### GOAL OF THE EXERCISE:
Using the records below, transcribe word for word the stretch from the line that contains "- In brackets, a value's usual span" through the line that contains "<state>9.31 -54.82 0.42", both end lines included, and nothing else.

Dataset items:
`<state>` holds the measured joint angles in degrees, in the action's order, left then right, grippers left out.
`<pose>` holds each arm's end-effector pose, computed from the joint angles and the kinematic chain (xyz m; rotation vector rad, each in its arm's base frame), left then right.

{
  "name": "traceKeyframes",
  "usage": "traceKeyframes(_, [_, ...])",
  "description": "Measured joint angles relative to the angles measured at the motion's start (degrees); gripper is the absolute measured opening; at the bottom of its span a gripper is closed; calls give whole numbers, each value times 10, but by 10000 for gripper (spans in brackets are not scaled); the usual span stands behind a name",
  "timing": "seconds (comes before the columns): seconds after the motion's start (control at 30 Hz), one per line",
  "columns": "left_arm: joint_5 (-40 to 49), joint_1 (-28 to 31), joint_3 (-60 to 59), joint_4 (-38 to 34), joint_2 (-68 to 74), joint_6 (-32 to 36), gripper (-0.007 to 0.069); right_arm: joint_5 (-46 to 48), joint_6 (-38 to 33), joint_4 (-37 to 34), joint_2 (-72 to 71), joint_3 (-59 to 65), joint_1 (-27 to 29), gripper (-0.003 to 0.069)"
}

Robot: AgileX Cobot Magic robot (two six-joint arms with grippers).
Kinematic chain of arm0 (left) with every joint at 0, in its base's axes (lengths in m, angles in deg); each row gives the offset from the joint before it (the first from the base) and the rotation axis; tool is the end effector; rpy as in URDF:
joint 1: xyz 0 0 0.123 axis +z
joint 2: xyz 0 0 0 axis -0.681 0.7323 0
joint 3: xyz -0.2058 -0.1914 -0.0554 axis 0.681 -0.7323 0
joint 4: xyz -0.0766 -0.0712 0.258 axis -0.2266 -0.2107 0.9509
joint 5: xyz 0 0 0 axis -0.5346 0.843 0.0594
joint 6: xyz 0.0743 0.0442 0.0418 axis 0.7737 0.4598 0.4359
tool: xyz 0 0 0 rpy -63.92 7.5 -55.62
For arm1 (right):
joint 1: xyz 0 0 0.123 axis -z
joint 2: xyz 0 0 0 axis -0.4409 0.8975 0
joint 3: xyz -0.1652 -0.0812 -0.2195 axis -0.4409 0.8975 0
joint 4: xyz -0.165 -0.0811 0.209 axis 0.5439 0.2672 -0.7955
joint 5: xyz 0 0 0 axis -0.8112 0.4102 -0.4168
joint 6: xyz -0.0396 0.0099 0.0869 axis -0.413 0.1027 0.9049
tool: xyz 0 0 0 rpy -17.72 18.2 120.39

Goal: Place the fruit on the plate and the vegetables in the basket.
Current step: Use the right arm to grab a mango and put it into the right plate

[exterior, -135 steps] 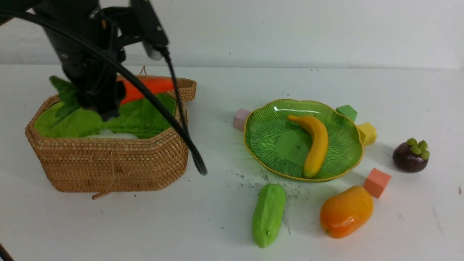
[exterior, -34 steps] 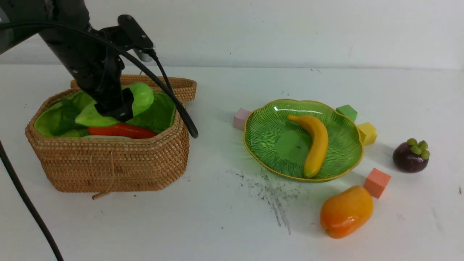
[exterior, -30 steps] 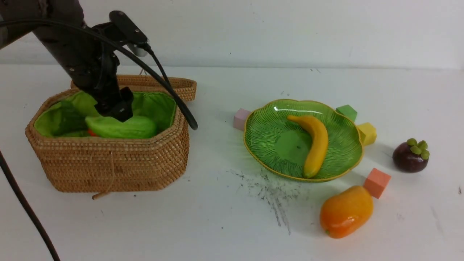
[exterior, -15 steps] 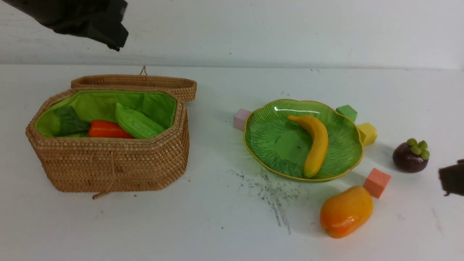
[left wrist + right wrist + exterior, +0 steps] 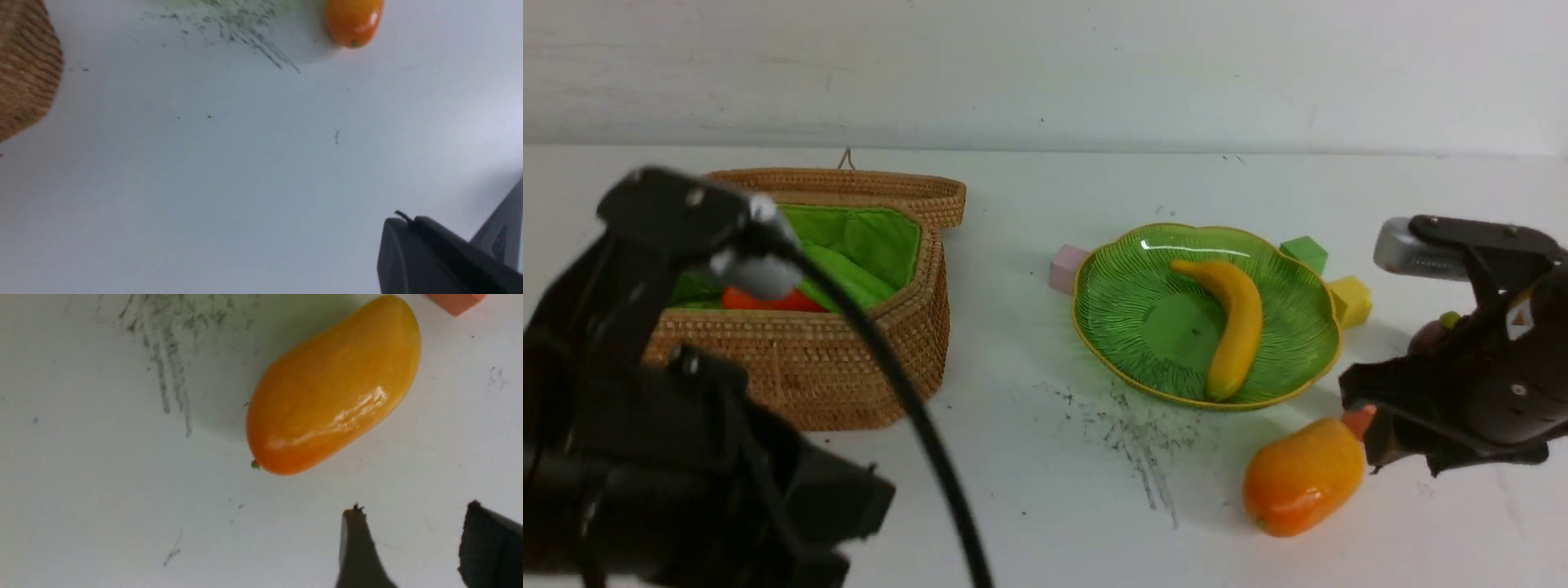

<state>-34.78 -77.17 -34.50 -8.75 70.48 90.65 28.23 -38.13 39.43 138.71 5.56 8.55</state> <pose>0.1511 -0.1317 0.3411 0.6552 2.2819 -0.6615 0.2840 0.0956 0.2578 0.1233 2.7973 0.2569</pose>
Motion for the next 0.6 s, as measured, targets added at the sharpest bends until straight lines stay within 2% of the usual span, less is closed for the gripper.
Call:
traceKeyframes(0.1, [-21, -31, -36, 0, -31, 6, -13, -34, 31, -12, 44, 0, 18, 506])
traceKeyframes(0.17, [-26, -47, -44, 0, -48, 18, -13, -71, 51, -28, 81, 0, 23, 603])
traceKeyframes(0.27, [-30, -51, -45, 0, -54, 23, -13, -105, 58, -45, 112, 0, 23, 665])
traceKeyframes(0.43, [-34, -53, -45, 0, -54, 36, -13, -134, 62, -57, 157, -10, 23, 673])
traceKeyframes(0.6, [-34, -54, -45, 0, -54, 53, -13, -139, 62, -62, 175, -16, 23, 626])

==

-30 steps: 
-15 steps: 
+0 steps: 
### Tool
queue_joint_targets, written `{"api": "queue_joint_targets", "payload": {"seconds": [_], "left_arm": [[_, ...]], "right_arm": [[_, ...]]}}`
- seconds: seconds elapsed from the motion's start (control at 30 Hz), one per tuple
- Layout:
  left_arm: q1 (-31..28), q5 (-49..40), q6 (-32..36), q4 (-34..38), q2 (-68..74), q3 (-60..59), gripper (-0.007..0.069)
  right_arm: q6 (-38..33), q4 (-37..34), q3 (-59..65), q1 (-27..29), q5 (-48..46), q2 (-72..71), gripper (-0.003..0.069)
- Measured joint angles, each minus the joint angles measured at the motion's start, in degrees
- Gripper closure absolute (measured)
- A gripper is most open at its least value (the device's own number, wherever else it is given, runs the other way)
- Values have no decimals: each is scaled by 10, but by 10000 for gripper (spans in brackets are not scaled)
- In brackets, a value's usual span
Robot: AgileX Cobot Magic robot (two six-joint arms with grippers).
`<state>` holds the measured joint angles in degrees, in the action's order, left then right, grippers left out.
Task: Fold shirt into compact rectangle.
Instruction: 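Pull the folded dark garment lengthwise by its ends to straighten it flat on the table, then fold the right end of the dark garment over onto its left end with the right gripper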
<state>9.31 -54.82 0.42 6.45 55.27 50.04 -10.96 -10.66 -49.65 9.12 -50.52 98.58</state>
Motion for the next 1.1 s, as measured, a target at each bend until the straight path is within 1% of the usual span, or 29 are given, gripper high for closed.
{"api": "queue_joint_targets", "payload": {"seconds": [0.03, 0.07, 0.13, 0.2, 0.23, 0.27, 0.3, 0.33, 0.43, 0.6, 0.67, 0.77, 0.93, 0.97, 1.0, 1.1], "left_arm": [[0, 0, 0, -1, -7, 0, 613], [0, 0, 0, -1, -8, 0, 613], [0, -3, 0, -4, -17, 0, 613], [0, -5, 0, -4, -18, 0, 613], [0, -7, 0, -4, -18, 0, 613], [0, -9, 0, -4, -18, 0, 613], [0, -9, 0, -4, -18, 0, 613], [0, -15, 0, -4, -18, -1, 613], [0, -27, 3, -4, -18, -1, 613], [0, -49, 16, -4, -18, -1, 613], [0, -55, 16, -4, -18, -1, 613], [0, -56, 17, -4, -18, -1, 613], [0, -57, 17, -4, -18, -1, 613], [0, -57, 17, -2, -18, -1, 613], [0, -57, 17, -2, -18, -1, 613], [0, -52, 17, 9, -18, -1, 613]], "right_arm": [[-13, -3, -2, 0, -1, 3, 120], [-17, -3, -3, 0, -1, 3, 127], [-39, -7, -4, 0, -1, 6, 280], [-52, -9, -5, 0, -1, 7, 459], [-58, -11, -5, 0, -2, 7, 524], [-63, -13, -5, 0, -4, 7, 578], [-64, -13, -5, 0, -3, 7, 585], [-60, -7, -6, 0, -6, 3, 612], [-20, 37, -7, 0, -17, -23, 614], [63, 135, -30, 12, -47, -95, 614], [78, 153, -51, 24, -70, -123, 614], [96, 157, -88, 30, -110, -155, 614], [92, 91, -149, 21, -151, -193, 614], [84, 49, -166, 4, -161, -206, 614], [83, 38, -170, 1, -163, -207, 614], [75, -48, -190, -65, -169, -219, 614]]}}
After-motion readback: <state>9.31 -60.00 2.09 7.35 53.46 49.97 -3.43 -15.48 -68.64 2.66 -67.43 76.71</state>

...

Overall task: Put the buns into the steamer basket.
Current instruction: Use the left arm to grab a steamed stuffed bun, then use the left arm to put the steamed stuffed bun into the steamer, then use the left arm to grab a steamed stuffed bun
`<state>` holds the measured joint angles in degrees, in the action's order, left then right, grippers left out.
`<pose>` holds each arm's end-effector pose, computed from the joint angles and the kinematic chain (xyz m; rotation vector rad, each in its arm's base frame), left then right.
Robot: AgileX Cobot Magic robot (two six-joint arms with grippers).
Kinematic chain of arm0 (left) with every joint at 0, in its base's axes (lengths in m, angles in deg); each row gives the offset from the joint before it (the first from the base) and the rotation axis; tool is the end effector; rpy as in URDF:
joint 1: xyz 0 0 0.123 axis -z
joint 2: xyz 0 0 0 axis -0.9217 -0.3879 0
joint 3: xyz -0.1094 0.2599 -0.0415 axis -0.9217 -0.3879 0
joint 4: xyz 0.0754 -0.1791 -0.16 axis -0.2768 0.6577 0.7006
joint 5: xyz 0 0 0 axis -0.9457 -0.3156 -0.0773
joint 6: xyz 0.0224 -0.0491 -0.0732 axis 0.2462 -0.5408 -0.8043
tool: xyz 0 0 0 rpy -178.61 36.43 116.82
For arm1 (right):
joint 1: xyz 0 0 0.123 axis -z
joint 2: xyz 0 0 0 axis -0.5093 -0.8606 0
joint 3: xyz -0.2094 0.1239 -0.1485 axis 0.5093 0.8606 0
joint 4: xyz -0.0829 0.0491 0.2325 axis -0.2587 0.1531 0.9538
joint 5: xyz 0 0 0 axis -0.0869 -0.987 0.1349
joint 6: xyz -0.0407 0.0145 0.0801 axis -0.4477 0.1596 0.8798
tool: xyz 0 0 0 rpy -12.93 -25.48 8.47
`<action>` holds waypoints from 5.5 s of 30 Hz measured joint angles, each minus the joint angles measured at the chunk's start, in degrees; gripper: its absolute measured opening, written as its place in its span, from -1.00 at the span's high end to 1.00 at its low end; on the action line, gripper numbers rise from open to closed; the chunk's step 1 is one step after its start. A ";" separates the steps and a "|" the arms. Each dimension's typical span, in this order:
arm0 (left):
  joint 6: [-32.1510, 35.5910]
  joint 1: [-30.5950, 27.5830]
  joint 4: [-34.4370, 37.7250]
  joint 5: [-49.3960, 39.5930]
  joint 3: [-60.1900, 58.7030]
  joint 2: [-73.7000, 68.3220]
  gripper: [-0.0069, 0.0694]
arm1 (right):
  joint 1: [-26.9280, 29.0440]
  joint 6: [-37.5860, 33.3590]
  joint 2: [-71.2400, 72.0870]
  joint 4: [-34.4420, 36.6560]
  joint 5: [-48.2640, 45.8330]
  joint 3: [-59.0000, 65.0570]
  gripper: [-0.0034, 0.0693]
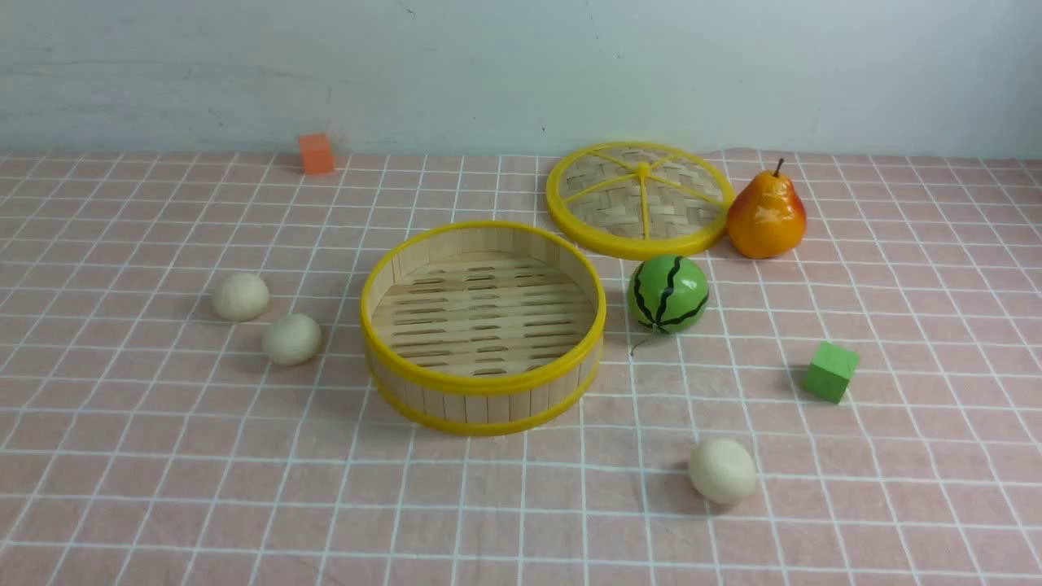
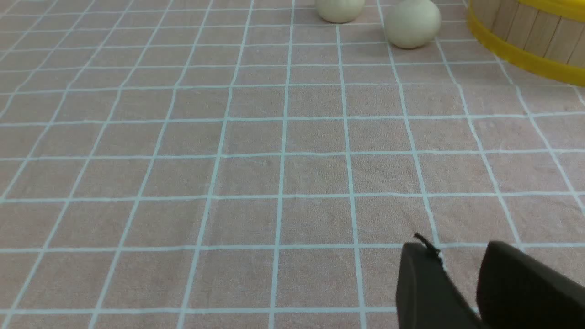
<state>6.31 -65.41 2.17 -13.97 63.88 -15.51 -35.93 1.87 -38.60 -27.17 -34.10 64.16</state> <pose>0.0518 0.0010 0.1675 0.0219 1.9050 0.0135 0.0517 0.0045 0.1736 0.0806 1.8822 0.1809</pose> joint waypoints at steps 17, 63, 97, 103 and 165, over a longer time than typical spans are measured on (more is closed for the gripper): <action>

### EXERCISE RESPONSE:
- In brackets, a value's usual span
Robot: AgileX Cobot Magic robot (two six-joint arms with grippers).
`<state>` holds the measured joint angles in degrees, in the action's order, left then right, grippers left out.
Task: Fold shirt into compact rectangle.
Instruction: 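Pull the folded dark garment lengthwise by its ends to straighten it flat on the table, then fold the right end of the dark garment over onto its left end with the right gripper
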<state>9.31 -54.82 0.42 6.45 55.27 50.04 -10.96 -10.66 -49.65 9.12 -50.52 98.58</state>

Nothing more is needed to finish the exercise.